_Task item_
Search the entries for the word "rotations" and return every line where it is found.

Items from a dataset:
-- Opening Marker --

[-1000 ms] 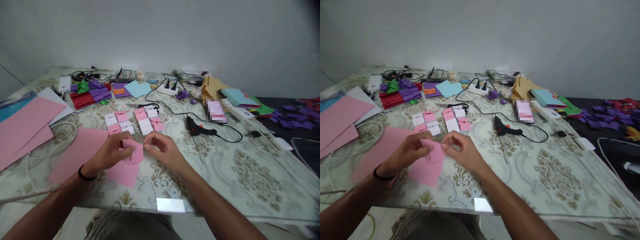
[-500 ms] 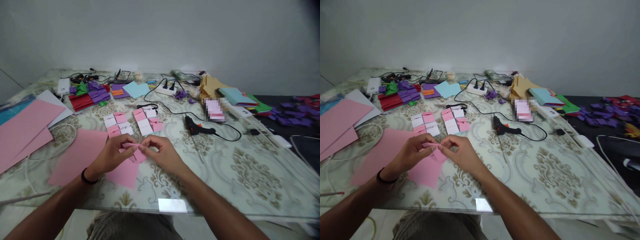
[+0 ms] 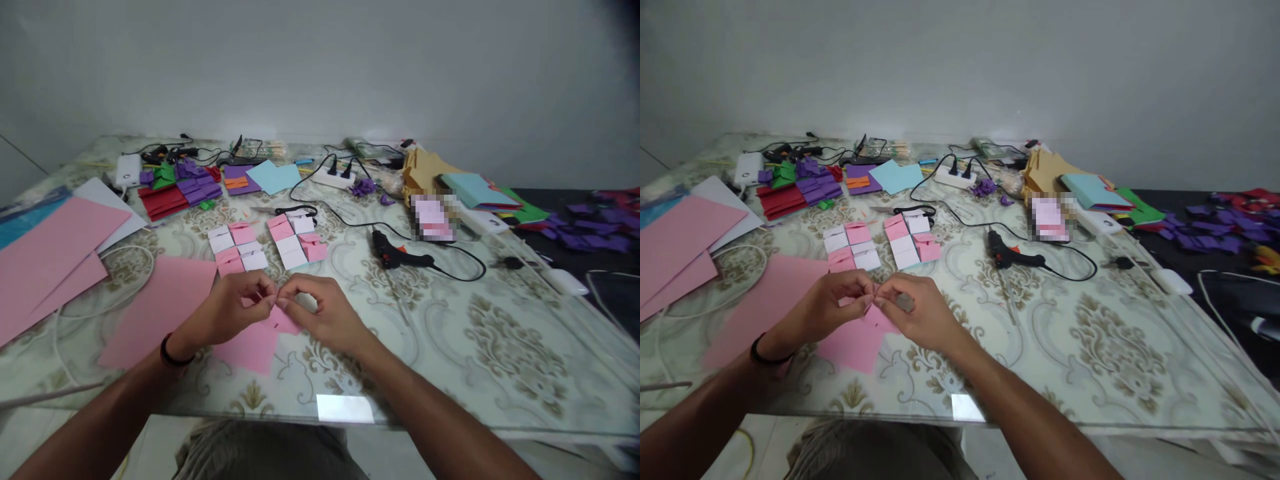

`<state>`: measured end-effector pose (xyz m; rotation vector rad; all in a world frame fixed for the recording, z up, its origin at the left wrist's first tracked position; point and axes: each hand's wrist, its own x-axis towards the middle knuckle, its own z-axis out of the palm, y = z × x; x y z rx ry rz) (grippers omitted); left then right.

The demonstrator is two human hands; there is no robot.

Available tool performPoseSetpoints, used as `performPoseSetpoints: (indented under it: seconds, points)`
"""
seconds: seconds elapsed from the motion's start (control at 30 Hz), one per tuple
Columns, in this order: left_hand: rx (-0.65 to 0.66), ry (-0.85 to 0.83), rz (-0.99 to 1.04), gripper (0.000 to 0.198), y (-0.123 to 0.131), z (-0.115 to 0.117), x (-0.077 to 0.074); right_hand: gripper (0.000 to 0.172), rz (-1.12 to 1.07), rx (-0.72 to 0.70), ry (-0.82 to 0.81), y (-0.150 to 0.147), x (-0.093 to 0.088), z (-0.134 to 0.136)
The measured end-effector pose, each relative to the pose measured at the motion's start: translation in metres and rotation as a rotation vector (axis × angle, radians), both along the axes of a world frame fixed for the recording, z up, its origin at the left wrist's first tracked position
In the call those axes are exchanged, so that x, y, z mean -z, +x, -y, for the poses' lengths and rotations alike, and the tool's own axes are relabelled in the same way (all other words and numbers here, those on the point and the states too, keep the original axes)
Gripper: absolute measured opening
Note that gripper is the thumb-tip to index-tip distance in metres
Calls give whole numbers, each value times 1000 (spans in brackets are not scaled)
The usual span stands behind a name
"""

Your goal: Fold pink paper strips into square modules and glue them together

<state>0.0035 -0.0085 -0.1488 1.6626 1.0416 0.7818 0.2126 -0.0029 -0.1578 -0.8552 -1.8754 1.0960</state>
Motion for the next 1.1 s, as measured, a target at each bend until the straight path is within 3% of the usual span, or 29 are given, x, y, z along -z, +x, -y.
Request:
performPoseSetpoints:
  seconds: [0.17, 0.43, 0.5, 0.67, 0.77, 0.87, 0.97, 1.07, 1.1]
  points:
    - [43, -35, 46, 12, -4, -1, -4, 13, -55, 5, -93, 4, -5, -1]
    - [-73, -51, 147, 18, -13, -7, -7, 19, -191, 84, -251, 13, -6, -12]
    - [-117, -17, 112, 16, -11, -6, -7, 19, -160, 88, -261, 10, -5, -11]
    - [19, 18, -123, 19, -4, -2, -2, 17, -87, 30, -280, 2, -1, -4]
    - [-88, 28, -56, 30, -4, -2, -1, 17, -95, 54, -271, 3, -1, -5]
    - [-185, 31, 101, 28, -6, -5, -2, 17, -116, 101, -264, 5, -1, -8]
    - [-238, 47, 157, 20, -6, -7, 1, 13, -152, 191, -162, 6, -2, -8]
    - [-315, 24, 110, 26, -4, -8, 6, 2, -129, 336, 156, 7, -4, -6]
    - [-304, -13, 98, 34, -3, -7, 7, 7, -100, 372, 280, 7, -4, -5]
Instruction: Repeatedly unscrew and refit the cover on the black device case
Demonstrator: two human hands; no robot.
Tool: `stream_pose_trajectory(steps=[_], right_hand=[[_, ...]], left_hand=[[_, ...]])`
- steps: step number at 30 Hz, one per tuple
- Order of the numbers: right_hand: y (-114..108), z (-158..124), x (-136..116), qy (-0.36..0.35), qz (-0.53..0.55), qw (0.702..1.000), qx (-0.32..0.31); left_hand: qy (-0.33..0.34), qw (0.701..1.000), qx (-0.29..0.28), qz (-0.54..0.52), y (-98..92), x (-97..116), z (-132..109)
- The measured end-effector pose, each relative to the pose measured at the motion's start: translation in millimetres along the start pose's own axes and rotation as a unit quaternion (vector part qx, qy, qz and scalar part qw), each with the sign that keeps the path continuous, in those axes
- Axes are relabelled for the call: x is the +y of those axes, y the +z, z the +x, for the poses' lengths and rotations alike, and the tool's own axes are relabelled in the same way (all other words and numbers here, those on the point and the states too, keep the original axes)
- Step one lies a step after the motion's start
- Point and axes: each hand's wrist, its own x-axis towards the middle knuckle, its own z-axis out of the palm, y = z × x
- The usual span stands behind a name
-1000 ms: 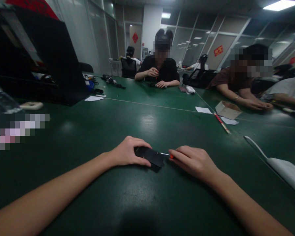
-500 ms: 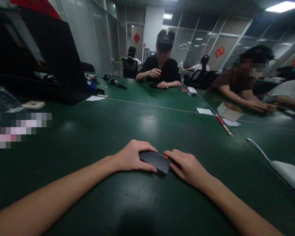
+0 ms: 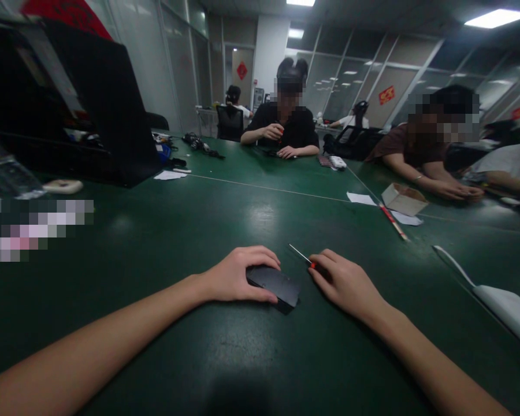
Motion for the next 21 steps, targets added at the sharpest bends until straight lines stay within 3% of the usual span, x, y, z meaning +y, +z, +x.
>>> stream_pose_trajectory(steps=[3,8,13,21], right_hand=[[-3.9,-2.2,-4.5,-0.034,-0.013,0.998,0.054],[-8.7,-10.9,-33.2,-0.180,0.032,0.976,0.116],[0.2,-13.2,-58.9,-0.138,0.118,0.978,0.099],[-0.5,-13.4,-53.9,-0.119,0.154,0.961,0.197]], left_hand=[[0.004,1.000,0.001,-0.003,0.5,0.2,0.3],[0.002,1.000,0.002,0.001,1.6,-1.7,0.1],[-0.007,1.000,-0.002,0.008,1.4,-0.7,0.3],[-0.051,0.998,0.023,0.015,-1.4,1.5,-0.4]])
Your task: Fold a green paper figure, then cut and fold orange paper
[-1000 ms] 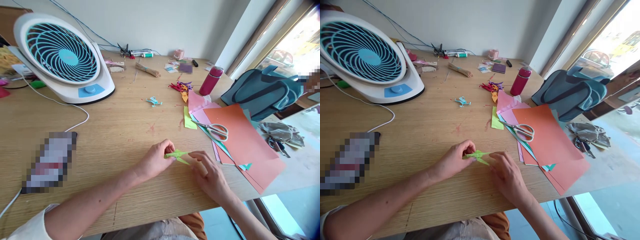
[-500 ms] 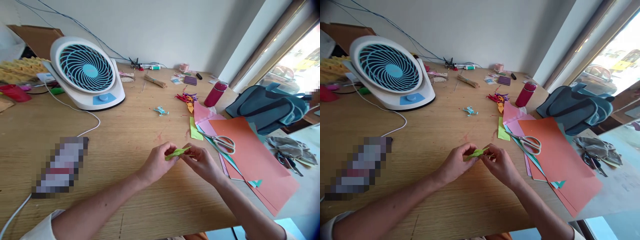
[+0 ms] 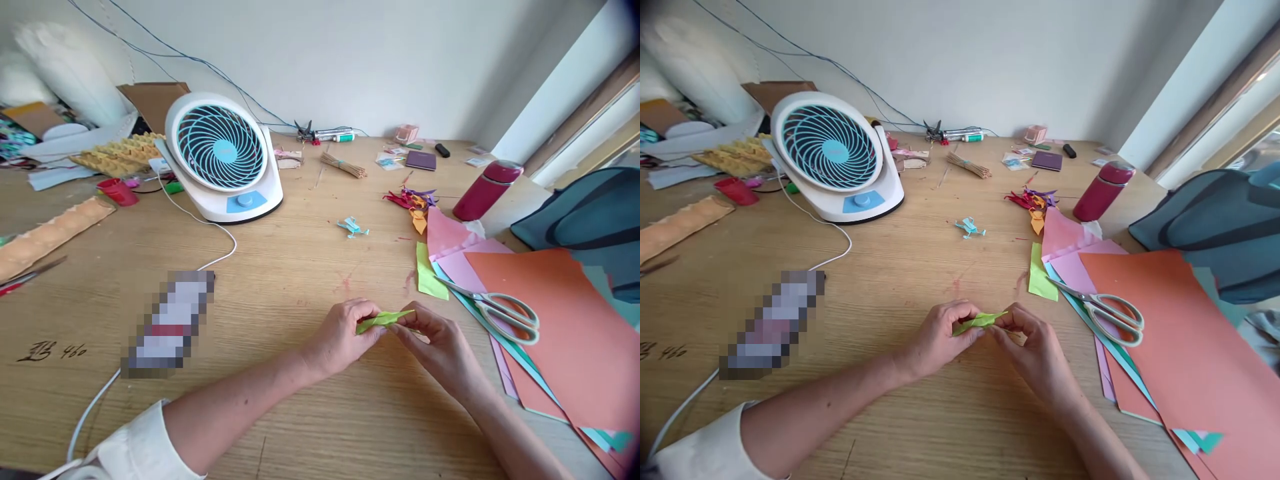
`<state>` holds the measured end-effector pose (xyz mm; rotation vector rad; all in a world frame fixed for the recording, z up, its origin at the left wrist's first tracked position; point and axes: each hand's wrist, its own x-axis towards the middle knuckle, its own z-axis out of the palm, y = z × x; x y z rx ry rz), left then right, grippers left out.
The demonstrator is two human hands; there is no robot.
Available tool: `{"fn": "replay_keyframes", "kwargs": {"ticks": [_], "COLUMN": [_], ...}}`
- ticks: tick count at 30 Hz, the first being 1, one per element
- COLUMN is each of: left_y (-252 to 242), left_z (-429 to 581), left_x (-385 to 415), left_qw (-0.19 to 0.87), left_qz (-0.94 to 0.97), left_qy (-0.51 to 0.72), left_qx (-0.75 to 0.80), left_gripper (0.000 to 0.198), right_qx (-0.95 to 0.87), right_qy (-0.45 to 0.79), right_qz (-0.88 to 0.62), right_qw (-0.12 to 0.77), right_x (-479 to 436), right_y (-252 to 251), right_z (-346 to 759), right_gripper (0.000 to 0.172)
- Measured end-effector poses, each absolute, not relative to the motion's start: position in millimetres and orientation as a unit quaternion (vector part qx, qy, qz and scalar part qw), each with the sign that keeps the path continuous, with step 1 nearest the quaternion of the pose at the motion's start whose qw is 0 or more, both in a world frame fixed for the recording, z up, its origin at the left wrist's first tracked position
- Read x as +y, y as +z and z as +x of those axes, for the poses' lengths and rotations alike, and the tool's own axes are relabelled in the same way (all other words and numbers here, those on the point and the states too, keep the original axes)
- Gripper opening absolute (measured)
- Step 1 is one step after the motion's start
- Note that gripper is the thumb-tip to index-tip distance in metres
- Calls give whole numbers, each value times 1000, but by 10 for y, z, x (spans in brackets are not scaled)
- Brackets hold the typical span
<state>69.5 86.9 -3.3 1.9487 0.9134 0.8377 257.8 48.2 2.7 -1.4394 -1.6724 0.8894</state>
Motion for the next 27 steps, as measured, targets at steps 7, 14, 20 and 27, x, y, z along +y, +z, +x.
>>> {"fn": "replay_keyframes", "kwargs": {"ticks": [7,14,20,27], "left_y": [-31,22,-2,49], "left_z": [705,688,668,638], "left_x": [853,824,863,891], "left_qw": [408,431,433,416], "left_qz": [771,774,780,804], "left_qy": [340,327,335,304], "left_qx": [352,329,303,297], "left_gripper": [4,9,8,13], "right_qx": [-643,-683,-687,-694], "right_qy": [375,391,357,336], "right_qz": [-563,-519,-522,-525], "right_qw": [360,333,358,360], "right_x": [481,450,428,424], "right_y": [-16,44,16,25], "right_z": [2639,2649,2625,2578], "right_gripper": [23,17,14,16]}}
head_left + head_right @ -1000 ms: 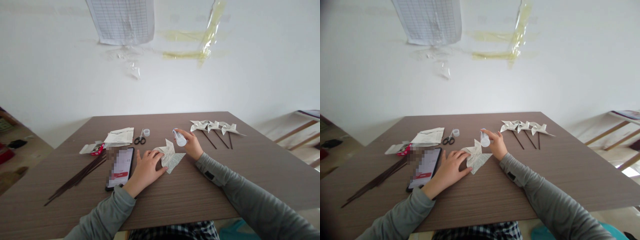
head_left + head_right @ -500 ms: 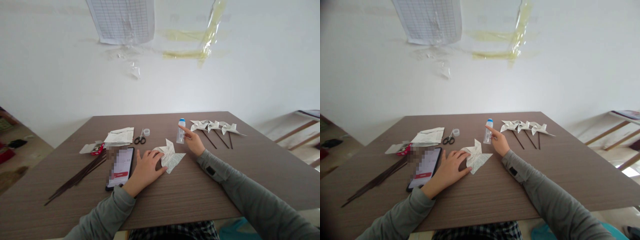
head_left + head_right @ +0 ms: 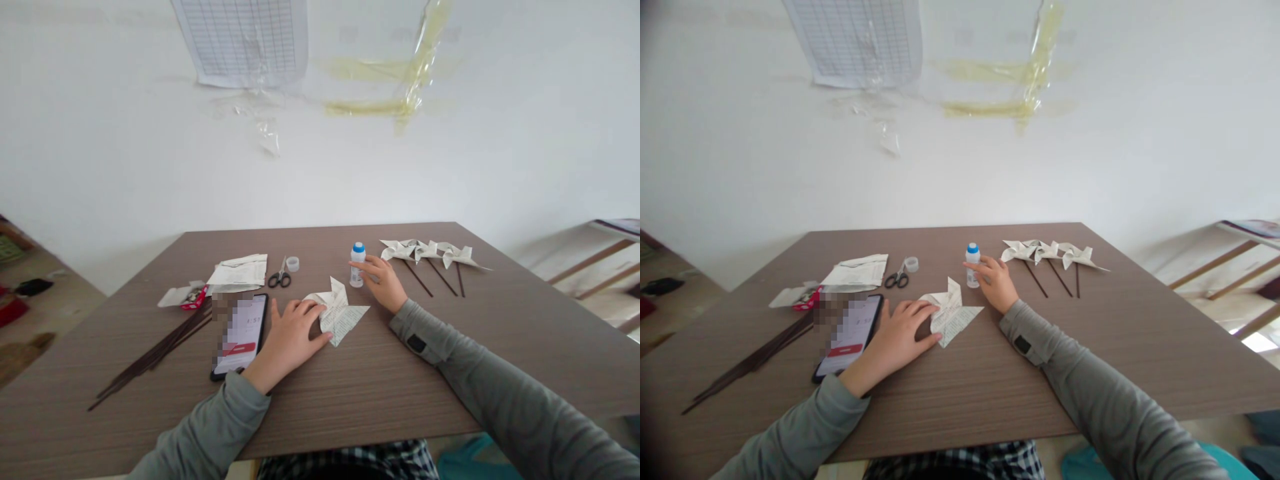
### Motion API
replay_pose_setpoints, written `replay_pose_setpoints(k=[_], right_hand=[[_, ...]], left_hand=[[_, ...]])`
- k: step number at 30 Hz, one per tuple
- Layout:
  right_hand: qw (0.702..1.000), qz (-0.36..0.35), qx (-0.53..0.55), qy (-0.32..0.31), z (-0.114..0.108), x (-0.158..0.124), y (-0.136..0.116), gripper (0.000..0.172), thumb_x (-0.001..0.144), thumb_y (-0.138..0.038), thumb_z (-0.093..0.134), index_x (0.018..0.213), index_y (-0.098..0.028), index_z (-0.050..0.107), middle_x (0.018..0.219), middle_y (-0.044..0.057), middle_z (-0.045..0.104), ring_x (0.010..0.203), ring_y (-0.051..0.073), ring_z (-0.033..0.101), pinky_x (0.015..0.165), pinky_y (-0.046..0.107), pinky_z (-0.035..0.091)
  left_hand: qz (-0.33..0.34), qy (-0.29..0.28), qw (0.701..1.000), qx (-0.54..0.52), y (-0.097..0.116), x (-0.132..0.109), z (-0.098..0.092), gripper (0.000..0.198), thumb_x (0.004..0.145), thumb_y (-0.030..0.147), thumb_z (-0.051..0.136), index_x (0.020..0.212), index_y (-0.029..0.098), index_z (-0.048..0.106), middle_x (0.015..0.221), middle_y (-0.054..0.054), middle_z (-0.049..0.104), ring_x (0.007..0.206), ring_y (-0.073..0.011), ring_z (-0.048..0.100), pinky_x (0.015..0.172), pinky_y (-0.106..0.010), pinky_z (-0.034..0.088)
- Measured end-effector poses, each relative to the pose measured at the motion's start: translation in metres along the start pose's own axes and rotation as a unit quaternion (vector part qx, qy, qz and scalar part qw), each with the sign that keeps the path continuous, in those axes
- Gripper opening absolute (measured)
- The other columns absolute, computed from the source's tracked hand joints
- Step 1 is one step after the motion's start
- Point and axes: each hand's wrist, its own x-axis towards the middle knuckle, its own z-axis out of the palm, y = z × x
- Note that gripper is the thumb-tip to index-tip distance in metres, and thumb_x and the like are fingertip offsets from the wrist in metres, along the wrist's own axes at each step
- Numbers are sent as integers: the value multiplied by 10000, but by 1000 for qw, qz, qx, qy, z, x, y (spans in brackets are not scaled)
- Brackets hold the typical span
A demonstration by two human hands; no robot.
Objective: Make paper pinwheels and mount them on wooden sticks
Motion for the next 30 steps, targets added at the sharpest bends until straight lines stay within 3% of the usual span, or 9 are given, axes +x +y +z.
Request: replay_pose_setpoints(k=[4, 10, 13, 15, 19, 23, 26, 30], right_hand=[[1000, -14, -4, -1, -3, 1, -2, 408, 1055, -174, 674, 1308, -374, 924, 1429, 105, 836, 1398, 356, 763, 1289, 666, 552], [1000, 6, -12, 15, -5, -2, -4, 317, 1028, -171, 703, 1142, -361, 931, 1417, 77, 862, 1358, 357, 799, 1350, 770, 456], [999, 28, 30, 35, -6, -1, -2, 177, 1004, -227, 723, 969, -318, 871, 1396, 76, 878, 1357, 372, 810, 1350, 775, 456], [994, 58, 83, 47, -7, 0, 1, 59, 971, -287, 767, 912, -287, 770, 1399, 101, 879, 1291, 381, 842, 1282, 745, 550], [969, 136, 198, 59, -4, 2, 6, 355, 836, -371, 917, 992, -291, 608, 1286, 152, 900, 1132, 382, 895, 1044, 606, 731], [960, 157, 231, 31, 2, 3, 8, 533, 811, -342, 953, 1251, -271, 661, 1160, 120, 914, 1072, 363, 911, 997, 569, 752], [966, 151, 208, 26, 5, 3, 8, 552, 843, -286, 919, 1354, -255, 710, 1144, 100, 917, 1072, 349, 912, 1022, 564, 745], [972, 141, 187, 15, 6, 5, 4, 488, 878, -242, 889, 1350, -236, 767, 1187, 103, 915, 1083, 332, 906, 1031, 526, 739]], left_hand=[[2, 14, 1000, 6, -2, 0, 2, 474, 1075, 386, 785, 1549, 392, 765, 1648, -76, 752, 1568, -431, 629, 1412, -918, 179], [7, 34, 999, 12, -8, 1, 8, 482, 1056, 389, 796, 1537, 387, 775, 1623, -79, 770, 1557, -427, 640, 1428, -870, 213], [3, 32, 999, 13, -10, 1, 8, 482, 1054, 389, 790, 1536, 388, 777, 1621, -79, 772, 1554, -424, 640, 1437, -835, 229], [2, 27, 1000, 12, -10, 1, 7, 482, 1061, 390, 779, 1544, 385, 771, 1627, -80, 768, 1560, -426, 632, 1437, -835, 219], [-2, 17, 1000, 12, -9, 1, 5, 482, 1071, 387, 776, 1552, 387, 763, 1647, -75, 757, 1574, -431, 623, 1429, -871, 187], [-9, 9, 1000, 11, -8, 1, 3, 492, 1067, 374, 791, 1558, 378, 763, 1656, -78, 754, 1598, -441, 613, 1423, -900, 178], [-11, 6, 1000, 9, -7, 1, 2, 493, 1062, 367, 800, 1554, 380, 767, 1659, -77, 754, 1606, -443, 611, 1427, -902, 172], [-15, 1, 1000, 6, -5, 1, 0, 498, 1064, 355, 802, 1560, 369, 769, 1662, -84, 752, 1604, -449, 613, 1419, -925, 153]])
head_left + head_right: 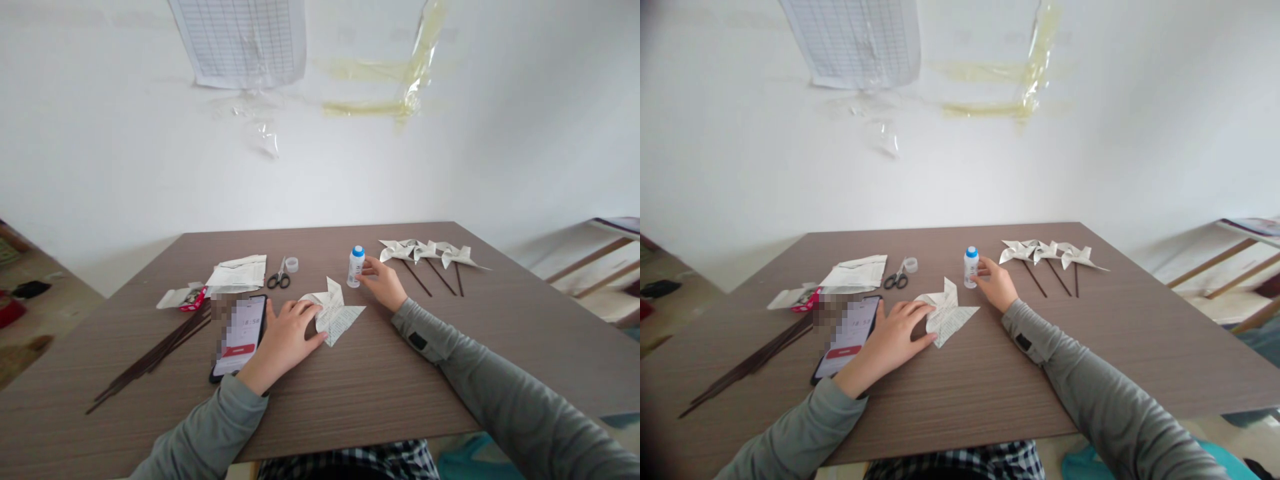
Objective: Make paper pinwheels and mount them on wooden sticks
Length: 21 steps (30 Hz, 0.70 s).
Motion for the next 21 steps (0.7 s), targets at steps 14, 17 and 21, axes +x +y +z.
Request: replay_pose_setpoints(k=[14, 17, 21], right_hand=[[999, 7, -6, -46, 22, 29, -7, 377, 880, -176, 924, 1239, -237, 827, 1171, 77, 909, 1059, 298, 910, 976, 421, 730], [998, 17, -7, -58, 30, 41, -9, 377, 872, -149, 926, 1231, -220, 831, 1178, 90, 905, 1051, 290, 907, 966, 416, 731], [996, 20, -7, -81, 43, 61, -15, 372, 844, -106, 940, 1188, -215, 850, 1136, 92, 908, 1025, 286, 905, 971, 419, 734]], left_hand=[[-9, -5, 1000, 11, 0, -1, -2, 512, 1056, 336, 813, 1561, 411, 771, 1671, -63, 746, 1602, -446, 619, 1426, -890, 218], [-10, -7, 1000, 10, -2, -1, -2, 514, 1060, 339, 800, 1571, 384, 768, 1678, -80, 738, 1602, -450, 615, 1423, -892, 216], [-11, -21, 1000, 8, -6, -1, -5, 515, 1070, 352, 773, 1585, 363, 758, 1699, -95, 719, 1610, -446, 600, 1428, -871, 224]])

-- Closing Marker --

_Reply_
In the call those axes are exchanged, so that x, y, z mean -z, +x, -y, for the poses' lengths and rotations alike, and the tool's own axes are relabelled in the same way (all other words and numbers here, those on the point and the states too, keep the original axes)
- Axes are relabelled for the call: x is the +y of those axes, y the +z, z the +x, for the poses' lengths and rotations alike, and the tool's own axes are relabelled in the same way (all other words and numbers here, those on the point and the states too, keep the original axes)
- Read x as +y, y as +z and z as +x of those axes, for the poses' lengths and rotations alike, and the tool's own axes are relabelled in the same way (all other words and numbers here, those on the point and the states too, keep the original axes)

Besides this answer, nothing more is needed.